Some of the features to look for when assessing alignment quality of RNA-Seq data:

  • Reads genomic origin: Even if we have high genomic mapping rate for all samples, check to see where the reads are mapping. Ensure that there is not an unusually high number of reads mapping to intronic regions (~30% expected) and fewer than normally observed mapping to exons (~55%). A high intronic mapping suggests possible genomic DNA contamination and/or pre-mRNA.
  • Ribosomal RNA (rRNA) constitutes a large majority of the RNA species in any total RNA preparation. Despite depletion methods, we can never achieve complete rRNA removal. Even with Poly-A enrichment, a small percentage of ribosomal RNA can stick to the enrichment beads non-specifically. Excess ribosomal content (> 2%) will normally have to be filtered out so that differences in rRNA mapped reads across samples do not affect alignment rates and skew subsequent normalization of the data.
  • Transcript coverage and 5’-3’ bias: assess the affect on expression level and on levels of transcript GC content
  • Junction analysis: analysis of junction positions in spliced alignments (i.e known, partly known, novel)
  • Strand specificity: assess the performance of strand-specific library construction methods. The percentage of sense-derived reads is given for each end of the read pair. A non-strand-specific protocol would give values of 50% | 50%, whereas strand-specific protocols typically yield 99% | 1% or 1% | 99% for this metric.

Qualimap

Qualimap is a platform-independent application written in Java and R that provides both a Graphical User Interface (GUI) and a command-line interface to facilitate the quality control of alignment sequencing data.

The Qualimap tool takes BAM files as input and explores the features of mapped reads and their genomic properties. It provides an overall view of the data quality in an HTML report format. The reports are comprehensive with mapping statistics summarized along with useful figures and tab delimited files of metrics data.

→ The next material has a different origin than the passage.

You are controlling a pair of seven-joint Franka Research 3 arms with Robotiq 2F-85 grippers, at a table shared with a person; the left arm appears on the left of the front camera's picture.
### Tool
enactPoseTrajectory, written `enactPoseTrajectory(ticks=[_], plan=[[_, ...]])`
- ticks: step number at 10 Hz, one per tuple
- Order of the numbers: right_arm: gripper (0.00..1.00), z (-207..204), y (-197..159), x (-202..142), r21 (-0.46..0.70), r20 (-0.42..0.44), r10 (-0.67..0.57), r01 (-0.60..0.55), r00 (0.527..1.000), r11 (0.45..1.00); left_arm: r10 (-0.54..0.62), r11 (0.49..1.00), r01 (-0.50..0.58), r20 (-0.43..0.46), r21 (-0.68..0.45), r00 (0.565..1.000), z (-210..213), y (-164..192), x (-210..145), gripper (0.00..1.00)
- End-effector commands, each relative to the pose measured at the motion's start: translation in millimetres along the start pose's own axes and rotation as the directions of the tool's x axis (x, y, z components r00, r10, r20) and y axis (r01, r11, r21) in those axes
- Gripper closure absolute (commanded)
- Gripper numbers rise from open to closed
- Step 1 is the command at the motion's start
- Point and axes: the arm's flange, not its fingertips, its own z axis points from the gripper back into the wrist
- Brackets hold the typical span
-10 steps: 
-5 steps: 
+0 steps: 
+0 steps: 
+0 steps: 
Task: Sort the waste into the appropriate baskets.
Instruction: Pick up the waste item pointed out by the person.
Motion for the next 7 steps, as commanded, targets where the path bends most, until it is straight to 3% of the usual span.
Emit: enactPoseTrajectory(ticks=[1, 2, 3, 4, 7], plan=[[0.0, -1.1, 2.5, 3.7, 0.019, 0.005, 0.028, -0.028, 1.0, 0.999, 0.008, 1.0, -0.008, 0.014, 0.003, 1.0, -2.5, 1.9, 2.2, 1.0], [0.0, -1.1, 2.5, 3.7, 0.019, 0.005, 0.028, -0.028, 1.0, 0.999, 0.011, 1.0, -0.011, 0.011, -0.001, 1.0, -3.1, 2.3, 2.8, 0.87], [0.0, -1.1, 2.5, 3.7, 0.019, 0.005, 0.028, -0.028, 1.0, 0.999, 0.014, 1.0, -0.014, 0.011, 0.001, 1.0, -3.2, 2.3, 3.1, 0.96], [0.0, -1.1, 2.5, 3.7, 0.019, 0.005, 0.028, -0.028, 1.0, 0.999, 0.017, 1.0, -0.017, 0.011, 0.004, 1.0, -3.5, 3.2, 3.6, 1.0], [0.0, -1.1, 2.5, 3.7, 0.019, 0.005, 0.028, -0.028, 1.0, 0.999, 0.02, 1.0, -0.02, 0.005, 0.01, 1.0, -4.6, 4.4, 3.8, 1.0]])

To run Qualimap, first unset the Display to suppress the GUI (Default) option and add to the path:

# By default, Qualimap will try to open a GUI to run Qualimap, so run the unset DISPLAY command:
$ unset DISPLAY

# Add the location of the Qualimap tool to the PATH variable:
$ export PATH=/n/app/bcbio/dev/anaconda/bin:$PATH

Now, run Qualimap on the aligned data. There are different tools/modules available through Qualimap, and the documentation details the tools and options available. For the rnaseq tool, use the following command to see the arguments available using help:

$ qualimap rnaseq --help

We can run Qualimap with the following specifications:

  • -outdir: output directory for html report
  • -a: Counting algorithm - uniquely-mapped-reads(default) or proportional (each multi-mapped read is weighted according to the number of mapped locations)
  • -bam: path/to/bam/file(s)
  • -p: Sequencing library protocol - strand-specific-forward, strand-specific-reverse or non-strand-specific (default)
  • -gtf: path/to/gtf/file - needs to match the genome build and GTF used in alignment
  • --java-mem-size=: set Java memory
$ qualimap rnaseq \
-outdir results/qualimap/Sample_1 \
-a proportional \
-bam results/STAR/Sample_1_Aligned.sortedByCoord.out.bam \
-p strand-specific-reverse \
-gtf /reference/Homo_sapiens.GRCh38.92.1.gtf \
--java-mem-size=8G

The Qualimap report should be present in the results/qualimap directory. To view this report we would need to transfer it over to our local computers.